There was the time when my hetero-then-bisexual-then-legally-married-to-a-transgender-man-whom-she-dated-when-he-was-a-woman
friend chided me for not having a rainbow sticker on my office door to indicate
that I was GLBT-friendly and I just wanted to smack her. But I only smack flies and mosquitoes,
so I put the sticker up. My friend was correct, I conceded, but it just seemed
silly to advertise that I was OK with people who partner with people of their
own gender, as unnecessary as advertising that I’m good with people who
"wear size 12 shoes" or who "have hazel eyes. (It was and still
is necessary, but it maddens me that it is.) I know I still sound glib and I
know how serious the human-rights implications are, but still, hear me out.
What
I don’t grok but clearly see happening is that gender-orientation stirs the
kind controversy that makes people propose constitutional amendments that
codify discrimination, except that I know that fearfulness will always be among
us, and there is some aspect about this matter of fact that taps some serious
fear buttons to the point of serious hostility.
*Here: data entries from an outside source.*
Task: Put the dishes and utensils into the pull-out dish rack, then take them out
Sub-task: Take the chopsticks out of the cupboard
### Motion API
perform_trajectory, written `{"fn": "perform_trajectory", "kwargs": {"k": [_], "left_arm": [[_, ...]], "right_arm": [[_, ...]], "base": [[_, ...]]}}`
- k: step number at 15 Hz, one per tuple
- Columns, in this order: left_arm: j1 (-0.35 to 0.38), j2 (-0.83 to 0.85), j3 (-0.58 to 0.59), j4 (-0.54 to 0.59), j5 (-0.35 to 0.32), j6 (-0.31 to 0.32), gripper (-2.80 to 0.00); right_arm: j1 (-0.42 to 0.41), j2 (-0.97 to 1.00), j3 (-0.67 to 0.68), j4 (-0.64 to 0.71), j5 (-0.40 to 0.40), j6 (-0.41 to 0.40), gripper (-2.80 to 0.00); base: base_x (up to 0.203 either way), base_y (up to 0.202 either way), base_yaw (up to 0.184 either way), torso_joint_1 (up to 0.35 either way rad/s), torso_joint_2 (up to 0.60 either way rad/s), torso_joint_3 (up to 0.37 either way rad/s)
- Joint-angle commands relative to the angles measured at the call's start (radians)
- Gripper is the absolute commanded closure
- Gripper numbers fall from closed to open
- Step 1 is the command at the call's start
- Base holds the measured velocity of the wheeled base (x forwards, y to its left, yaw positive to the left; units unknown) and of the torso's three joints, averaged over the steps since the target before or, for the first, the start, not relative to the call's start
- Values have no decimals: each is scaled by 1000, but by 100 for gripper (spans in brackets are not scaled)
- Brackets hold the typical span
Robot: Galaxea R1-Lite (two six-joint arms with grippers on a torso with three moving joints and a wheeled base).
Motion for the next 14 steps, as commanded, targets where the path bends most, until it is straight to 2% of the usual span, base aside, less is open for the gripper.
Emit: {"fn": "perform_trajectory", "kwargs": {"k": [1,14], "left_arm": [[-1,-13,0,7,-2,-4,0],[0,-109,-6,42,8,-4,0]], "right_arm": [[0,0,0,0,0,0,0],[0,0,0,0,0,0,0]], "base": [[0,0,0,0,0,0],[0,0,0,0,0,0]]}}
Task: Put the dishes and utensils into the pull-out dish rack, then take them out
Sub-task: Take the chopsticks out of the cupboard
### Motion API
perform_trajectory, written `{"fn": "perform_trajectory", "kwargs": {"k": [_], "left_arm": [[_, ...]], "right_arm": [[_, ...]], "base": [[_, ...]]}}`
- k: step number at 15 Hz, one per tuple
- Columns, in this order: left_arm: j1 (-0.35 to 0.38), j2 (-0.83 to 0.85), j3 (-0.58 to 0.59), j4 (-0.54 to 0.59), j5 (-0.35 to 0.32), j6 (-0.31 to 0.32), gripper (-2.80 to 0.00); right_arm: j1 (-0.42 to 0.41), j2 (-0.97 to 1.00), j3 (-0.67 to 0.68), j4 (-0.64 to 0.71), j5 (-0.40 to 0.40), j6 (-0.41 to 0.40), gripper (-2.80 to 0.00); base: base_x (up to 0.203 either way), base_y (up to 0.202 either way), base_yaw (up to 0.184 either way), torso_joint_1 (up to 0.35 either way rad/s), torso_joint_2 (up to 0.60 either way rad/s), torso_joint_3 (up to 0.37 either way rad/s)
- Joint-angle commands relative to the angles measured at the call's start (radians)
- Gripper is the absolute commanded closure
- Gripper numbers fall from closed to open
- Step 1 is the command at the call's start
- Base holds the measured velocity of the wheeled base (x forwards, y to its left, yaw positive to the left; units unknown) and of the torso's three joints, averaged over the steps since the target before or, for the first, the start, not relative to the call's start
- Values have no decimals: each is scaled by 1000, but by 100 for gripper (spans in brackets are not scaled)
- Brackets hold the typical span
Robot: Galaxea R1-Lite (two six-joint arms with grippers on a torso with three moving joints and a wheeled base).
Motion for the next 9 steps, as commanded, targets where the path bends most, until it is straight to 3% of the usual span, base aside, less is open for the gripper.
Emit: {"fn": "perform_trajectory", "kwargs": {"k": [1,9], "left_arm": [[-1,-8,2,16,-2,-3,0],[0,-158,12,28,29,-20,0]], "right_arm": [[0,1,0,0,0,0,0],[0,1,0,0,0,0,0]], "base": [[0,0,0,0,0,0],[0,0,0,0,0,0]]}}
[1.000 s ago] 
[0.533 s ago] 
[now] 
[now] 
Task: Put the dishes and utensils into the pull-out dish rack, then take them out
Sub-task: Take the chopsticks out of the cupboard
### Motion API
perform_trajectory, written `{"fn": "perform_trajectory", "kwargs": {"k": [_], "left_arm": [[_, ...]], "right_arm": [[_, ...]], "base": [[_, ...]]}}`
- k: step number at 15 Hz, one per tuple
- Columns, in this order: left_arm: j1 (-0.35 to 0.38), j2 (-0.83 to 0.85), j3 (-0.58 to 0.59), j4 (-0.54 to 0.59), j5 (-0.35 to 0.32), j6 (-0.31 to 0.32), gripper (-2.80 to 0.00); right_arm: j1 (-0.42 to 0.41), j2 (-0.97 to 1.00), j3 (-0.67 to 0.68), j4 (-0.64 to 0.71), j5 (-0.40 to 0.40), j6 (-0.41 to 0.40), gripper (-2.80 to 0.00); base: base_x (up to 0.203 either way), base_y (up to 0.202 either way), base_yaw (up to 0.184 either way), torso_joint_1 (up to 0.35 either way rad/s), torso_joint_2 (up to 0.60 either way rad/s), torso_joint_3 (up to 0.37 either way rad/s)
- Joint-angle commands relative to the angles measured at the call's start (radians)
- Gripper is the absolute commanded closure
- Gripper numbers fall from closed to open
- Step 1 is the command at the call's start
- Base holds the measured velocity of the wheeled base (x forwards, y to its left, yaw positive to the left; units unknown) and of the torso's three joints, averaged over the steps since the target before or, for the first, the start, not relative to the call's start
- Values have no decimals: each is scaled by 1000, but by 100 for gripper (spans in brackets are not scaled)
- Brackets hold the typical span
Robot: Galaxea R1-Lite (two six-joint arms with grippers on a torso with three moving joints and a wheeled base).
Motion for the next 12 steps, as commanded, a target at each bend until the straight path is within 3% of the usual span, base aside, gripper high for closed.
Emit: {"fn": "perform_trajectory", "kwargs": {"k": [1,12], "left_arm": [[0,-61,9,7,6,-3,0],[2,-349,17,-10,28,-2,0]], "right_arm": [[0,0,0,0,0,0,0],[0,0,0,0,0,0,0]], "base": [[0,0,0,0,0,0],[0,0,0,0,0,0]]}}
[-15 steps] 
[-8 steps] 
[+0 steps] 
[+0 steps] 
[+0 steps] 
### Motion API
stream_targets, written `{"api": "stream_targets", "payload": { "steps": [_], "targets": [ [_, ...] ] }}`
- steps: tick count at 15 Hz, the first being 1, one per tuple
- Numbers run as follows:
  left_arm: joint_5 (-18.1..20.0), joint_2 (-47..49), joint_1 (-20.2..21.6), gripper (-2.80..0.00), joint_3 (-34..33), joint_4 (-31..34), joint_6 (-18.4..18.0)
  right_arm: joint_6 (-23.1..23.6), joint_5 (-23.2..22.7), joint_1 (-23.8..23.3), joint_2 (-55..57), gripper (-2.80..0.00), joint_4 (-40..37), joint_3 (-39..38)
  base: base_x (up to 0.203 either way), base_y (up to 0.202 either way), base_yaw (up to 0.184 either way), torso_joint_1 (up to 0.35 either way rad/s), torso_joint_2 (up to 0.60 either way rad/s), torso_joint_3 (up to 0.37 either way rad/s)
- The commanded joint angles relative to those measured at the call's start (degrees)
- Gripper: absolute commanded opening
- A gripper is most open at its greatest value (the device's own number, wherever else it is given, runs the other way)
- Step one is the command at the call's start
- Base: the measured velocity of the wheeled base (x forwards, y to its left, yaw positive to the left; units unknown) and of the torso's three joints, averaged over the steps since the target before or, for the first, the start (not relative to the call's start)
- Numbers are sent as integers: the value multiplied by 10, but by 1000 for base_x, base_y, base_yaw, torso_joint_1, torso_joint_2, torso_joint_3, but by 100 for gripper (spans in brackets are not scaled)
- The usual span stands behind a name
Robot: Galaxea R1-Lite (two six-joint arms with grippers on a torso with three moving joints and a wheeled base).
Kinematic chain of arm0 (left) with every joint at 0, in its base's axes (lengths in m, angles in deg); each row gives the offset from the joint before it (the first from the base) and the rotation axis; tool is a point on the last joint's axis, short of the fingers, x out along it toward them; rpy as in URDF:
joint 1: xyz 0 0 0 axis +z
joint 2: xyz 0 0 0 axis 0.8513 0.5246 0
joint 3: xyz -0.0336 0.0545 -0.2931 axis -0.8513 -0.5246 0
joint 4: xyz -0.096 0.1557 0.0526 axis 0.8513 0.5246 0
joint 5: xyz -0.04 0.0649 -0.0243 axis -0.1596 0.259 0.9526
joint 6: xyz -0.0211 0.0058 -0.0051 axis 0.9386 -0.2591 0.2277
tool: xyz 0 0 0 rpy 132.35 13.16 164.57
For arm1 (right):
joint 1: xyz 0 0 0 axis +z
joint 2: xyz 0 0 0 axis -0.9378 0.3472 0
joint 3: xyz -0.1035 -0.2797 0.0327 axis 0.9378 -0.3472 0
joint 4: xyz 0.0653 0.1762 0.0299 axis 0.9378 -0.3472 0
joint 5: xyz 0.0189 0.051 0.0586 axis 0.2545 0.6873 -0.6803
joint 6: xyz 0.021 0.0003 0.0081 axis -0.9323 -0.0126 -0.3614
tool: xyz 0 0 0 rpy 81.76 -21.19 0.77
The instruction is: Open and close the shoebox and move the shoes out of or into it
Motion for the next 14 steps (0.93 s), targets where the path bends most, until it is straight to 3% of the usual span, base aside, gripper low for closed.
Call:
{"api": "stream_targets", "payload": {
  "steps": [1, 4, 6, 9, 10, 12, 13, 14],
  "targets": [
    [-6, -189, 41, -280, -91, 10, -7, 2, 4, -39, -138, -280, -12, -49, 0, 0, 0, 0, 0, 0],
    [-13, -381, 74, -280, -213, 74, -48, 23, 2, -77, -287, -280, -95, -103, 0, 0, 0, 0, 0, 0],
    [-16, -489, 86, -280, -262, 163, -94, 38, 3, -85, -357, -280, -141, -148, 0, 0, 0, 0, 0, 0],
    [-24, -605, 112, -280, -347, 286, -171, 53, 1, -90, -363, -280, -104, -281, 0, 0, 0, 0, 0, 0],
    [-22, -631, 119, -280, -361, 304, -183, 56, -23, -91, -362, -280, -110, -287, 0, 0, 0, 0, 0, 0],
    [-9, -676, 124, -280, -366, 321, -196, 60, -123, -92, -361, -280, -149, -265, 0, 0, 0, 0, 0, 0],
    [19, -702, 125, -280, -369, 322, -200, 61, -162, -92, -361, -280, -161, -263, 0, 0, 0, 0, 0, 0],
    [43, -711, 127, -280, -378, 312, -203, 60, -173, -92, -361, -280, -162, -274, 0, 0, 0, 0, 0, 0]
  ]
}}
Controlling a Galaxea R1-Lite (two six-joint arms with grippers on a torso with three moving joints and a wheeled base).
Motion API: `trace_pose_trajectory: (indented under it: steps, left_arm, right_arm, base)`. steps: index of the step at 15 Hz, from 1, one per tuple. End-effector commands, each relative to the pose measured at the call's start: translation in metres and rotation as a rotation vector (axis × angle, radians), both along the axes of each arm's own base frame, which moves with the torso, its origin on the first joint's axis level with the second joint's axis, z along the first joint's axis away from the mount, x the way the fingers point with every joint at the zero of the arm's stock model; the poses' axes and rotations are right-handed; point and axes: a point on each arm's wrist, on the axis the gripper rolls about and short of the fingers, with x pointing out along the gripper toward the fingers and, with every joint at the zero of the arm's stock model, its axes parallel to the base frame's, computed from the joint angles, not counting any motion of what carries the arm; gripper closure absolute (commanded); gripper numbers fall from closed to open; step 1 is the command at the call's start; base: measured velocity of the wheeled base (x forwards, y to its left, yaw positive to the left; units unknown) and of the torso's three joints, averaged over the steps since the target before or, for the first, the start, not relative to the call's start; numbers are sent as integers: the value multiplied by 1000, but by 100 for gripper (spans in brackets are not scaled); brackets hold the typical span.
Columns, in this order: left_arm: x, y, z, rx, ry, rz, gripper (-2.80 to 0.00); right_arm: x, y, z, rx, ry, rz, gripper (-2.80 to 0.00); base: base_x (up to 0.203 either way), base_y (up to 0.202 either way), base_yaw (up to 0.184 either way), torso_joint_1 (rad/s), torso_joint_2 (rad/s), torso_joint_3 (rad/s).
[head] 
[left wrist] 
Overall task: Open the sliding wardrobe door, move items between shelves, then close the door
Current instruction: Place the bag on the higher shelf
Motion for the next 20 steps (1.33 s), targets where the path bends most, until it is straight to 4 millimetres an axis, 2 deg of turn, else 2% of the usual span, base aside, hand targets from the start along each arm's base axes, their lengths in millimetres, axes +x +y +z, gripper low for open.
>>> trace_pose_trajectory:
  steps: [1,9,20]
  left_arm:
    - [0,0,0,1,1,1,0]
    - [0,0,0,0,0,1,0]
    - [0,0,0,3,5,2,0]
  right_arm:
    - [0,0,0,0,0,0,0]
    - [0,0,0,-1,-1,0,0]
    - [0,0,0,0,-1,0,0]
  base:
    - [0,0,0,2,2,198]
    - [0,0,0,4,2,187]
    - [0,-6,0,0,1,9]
I can’t help but wonder if, perhaps, some amendment supporters are so conflicted about
their own sexual orientation and leanings, even to the point of self
hatred, that they must enshrine heterosexual unions in our sacred legal code to
prevent themselves from exploring their own identity. Stranger things have
happened.
Of
the positions I have heard, the two most salient in my opinion are (1) concern
about procreation and (2) erosion of virtue.
1. Procreation
I fully concur that human intimacy is
a divine gift, not to be messed with lightly, and that the privilege of
bringing children into this world pings our most ancient strings of DNA code,
as it should if our species is to survive. But, dear God, what does it really
matter what gender one is oriented to legally share one’s life with? As a
species, we’re in no obvious danger of turning off the spigot of procreation on
this planet, that’s for certain. Like frantic gerbils, humans just keep adding
offspring to it! (Have you ever seen too many gerbils in a cage? Not
recommended.)
2. Virtue
If we’re worried about people turning away from the Word of God,
the dogma upon which so many of us congregate and use to guide our actions, we
best look at what we’re doing for and with young people in our everyday lives,
and in particular, I suspect our sparse churches, temples, mosques, and meeting
houses ought to be ramping up environments that young people find divine,
rather than embedding in our constitution matters of marriage.
For
the love of all that is good in humankind, why is marriage even an issue?
And,
further, why are beautiful young souls evicted from their families, tossed to
the streets to be preyed upon by unscrupulous people, and battered, often
destroyed by cruelty? I do not take lightly hate crimes against people whose
sexual orientation is deemed out of the norm by certain groups. And like the
panels in Daniel’s Story shows us, there is a dangerous progression from legalizing
any kind of prohibition that denies
the rights of any group of people, and we must speak up before it’s too late.
So
enough already. ENOUGH! As pollyannaish as it sounds, I just want this brouhaha
about gender orientation and marriage to be over. It is wrong. It is
unnecessary. And it distracts our attention from the other things that divide
and harm us--like poverty and cooking the life off our planet and horrific,
preventable diseases that disfigure, blind, and impoverish people in equatorial
countries, and warfare.
Thinking
of you Daniel, and voting no,
Kathleen
Kimball-Baker
Comments
Although in agreement on constitutional amendment, probably both amendments, I'm sure it doesn't surprise you that I do believe marriage is between a man and woman, but I won't be imposing my faith on others. I would rather encourage people to read God's Word.
Last night's, Nightline piece on KKK and resurgence, and especially leader interviewed,that was really scary!!!
So yes, let's get working on jobs (not just tv commercials) and affordable health care!